My last real memory is of the intermission, when I stumbled up to buy a soda in hopes that that would settle my stomach. Then I think I sat back down at the table and passed out. Somehow, I made it through the rest of the game. Until it came time to move me. My friend grabbed my arm and tried to help me stand up, and that was that. I managed to get to the trash can before I threw up everything I'd ever eaten. 4 of my 5 friends bailed immediately and ran towards the car. My friend that stayed says while she was holding my hair a few old women came by and asked if I was okay. She finally dragged me back to the car, where I puked continuously the entire way home. The kicked me out in front of my parents' house, handed me the empty tequila bottle, and sped off.

I stumbled inside and up to my room. At 4 a.m. I woke up and desperately needed water, so I snuck into the bathroom. When I turned on the light I almost screamed, because every inch of me was covered in bright spots. Pink, red, green, blue, purple all over me. All over my hands, up my arms, and across my face. I looked like someone from a children's book. I'd developed some kind of allergic reaction to alcohol, and now I was going to die. Telling my parents would do no good because they'd kill me for drinking, so I was dead no matter what. I went back to bed.

The next morning, surprisingly not-dead, I got a better look at myself. Apparently, after I'd passed out at the Bingo Planet my friends tried to see if I was awake by poking me with their daubers. And when I didn't react I was fair game for the next 45 minutes. It took half an hour in the shower to wash everything off. I found spots that I'd missed for the next 2 weeks.

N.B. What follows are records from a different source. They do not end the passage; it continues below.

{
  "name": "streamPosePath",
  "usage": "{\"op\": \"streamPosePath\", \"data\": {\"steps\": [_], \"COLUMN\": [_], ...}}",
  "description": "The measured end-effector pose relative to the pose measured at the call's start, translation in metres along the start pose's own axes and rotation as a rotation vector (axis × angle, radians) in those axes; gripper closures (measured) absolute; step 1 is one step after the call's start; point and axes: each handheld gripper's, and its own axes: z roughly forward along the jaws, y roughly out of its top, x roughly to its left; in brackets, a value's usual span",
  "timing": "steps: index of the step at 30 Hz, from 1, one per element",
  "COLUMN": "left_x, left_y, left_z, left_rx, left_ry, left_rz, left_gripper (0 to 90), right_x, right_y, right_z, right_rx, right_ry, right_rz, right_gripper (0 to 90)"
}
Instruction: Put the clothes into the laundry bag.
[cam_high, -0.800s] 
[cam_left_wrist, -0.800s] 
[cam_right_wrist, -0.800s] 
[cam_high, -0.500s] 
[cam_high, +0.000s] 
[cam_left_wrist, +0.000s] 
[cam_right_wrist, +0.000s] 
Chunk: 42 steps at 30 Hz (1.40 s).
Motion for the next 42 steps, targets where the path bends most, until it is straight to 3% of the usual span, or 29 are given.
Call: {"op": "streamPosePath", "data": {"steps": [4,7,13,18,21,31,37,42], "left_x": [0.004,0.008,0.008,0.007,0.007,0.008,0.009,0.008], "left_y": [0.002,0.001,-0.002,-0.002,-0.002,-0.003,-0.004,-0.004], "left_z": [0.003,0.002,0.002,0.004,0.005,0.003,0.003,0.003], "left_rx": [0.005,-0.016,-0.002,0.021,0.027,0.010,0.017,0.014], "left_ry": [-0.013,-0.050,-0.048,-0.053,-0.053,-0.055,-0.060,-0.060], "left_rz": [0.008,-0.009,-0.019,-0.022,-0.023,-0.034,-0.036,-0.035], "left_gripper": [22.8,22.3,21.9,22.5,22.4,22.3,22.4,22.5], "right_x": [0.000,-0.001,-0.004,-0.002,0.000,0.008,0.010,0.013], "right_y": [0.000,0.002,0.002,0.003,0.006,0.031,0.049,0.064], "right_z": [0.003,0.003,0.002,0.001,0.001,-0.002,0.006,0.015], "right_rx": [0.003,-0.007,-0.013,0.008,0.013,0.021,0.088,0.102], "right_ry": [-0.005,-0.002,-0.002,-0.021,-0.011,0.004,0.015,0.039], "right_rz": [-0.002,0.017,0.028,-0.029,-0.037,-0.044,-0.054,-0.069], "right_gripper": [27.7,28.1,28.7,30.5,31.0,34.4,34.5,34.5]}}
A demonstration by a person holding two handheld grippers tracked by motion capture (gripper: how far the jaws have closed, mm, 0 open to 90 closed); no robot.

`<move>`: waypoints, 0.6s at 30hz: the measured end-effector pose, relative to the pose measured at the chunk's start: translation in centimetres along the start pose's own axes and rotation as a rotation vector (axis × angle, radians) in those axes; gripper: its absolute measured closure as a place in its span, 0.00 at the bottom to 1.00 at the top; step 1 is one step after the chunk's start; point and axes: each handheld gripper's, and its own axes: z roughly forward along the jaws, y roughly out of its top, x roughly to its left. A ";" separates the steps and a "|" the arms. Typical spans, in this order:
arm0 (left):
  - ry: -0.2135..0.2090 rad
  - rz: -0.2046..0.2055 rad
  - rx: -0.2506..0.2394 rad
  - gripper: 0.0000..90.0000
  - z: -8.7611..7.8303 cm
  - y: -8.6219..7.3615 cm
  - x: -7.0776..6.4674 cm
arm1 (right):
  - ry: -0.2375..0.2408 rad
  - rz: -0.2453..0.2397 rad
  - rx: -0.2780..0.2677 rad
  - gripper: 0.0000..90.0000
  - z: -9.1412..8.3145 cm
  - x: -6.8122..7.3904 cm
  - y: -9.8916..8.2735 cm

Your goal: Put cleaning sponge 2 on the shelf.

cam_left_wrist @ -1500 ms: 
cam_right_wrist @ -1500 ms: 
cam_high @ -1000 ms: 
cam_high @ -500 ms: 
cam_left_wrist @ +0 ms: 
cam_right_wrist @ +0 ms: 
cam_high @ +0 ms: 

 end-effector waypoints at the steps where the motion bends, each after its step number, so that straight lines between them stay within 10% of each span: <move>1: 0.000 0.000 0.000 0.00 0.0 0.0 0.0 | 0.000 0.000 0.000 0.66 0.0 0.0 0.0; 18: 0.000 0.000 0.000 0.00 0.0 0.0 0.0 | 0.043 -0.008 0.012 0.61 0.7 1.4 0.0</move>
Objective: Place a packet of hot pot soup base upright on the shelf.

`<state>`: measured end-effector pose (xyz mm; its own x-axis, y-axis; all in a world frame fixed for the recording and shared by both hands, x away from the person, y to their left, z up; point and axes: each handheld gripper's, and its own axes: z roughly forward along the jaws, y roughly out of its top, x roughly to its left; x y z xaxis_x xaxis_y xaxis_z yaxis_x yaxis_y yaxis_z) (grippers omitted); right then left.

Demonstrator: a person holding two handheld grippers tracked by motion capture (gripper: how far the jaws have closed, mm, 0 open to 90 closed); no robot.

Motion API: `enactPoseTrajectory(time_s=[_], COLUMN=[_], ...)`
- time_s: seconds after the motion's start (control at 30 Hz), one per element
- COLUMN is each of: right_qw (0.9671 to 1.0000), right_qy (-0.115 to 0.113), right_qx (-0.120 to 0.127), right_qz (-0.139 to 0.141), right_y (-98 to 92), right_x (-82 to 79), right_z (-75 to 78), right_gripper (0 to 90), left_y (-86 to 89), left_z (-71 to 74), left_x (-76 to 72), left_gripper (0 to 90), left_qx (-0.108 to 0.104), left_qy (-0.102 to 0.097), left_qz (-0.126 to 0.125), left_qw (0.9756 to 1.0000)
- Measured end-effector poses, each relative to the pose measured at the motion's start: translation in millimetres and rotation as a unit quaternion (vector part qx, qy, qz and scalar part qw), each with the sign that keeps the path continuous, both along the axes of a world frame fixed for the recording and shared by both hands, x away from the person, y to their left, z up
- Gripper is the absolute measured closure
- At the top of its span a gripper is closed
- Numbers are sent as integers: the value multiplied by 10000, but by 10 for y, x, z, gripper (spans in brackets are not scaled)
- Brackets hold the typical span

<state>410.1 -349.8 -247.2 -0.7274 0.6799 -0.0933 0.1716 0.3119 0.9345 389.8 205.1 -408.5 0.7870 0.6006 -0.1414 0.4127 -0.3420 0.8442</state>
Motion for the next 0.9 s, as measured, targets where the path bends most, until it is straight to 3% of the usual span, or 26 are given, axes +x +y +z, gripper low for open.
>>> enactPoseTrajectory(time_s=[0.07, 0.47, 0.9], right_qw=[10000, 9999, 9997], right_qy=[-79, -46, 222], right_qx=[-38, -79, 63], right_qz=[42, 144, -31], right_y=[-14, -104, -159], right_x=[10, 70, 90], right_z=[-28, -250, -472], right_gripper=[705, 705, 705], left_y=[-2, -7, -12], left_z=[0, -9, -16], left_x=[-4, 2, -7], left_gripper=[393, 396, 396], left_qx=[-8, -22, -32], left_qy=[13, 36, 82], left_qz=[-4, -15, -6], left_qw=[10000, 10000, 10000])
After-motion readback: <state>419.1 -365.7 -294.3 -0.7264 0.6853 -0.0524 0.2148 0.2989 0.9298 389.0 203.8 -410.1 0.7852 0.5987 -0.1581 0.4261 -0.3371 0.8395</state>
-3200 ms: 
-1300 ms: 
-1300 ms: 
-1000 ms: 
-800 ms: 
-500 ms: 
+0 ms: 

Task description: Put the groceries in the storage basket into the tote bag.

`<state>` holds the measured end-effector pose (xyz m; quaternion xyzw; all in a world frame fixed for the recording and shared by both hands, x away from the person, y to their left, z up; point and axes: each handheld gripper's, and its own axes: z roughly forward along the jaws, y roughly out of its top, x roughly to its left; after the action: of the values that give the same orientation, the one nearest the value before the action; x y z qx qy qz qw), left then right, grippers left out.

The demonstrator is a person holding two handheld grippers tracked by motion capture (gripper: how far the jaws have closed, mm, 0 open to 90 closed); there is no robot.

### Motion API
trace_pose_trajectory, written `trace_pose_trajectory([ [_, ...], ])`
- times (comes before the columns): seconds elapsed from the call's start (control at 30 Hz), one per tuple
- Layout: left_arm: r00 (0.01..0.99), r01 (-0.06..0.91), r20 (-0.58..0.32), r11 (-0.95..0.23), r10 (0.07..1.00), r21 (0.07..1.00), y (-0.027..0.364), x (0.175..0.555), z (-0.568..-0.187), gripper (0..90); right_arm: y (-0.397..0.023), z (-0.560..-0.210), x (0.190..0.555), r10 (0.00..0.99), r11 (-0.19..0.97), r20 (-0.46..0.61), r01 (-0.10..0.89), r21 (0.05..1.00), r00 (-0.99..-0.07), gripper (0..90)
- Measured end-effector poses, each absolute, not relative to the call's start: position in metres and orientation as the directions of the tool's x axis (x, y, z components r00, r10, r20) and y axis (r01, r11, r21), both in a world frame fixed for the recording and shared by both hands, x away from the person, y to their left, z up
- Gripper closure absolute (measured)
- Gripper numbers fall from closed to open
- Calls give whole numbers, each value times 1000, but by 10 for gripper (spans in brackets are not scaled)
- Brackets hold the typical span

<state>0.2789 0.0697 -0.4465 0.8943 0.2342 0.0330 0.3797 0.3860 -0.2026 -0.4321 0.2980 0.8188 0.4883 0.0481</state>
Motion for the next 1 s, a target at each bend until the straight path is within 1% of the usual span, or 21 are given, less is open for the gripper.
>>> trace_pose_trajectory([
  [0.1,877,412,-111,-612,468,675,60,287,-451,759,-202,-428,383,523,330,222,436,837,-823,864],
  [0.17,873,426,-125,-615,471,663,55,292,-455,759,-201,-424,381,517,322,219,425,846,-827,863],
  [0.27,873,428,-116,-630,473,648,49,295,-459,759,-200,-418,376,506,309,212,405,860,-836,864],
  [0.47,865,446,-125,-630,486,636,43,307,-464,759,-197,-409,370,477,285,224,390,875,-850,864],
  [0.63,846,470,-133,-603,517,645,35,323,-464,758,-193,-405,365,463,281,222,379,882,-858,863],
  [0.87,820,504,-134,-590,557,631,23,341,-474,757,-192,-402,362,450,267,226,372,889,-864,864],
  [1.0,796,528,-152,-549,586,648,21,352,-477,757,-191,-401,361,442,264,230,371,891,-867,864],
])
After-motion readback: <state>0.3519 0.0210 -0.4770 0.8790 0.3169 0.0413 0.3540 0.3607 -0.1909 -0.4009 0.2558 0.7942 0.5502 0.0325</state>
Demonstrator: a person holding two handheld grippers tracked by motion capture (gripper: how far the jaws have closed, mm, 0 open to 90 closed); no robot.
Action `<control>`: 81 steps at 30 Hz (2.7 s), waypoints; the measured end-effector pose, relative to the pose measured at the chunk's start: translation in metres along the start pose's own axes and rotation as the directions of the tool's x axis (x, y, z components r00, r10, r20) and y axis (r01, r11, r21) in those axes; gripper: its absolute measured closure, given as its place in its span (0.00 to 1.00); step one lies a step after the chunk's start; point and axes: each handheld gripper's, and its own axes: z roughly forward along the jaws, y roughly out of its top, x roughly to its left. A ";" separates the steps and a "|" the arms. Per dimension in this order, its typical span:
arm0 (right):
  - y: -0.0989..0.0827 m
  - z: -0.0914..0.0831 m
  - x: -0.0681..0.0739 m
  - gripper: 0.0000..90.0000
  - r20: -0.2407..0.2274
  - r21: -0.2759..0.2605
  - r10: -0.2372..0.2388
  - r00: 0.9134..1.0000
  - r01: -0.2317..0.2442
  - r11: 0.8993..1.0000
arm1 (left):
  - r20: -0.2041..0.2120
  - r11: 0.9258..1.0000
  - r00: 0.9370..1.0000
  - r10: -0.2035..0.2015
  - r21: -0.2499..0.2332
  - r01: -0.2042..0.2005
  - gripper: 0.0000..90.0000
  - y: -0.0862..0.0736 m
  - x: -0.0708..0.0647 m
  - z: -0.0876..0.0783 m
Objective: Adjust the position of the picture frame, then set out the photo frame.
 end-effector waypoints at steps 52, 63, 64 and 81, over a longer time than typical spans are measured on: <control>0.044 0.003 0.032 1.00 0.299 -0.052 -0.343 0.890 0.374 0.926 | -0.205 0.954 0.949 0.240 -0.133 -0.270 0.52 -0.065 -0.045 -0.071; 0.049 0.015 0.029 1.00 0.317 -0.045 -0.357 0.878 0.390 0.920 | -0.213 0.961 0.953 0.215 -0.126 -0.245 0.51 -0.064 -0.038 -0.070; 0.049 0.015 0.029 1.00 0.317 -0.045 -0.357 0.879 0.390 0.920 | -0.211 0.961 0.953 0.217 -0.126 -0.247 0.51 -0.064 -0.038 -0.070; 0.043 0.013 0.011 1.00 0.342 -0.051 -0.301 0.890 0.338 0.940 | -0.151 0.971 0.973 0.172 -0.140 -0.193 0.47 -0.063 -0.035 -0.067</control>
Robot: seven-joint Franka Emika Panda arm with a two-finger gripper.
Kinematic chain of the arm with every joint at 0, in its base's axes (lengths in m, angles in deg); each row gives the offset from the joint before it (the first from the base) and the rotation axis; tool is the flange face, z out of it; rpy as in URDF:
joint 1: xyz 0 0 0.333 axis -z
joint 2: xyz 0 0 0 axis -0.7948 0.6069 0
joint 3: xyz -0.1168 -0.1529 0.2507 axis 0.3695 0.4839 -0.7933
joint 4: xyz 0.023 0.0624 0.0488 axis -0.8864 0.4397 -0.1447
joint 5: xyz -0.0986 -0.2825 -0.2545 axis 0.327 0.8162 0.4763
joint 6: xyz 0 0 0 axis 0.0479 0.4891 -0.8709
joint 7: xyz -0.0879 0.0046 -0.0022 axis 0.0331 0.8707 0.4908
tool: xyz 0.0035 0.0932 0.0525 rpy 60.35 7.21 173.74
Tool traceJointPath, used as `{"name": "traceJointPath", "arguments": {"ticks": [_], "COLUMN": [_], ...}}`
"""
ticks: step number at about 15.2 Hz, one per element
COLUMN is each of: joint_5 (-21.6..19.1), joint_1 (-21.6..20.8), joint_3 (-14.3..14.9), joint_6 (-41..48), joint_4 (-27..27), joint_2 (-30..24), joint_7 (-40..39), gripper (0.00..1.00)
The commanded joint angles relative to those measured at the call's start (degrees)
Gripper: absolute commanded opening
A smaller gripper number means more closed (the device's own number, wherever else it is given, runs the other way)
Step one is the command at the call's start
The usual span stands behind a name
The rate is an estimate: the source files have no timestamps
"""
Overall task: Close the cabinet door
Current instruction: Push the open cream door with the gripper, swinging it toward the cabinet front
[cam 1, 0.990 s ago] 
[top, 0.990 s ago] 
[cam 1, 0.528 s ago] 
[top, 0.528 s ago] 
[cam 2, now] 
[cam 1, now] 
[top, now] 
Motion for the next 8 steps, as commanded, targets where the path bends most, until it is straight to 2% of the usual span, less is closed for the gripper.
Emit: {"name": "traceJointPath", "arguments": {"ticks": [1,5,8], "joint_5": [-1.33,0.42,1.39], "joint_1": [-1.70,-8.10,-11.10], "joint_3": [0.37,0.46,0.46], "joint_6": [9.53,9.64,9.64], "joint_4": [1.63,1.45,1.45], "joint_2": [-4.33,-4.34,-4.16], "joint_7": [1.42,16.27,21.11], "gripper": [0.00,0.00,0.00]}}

My parents never said anything about it beyond a small jab on my next birthday about tequila, but I don't think they ever knew the full indignity of what had happened.

I haven't played bingo since. Someday hopefully I'll rejoin the bingo fold, but I'm terrified someone will recognize me. I'm utterly terrified that they have a picture of me from the security feeds, multicolored and puking all over the place, hung up right next to the registers with all the bad checks along a giant sign that says "ARREST ON SIGHT" because I ruined the hallowed Midnight Bingo. I figure waiting another decade or so will put me in the clear because then all the old ladies will be dead. But I imagine I provided quite a lot of amusement to all the bingo lifers, and maybe terrified the hell out of one of the 5-year-olds sitting under the table like I used to.
posted by lilac girl at 3:59 PM on November 28, 2010 [104 favorites]


Back in the 80s, my late father spotted an opportunity in his Catholic parish, when the person running the bingo operation mysteriously slipped into obscurity. The parish priest, he found, was quite irate when it was realized the reason the operation had trouble turning a profit was because the mysteriously absent parishoner formerly in charge. So here comes my father, old grifter from way back, to the rescue. And rescue he did, realizing all he had to do was show a reasonable profit for the church. And so he did. Pastor was happy as a clam, and so was my Dad, who could easily skim oodles of money as long as long as the pastor was hoodwinked by his charm and and a steady flow of money.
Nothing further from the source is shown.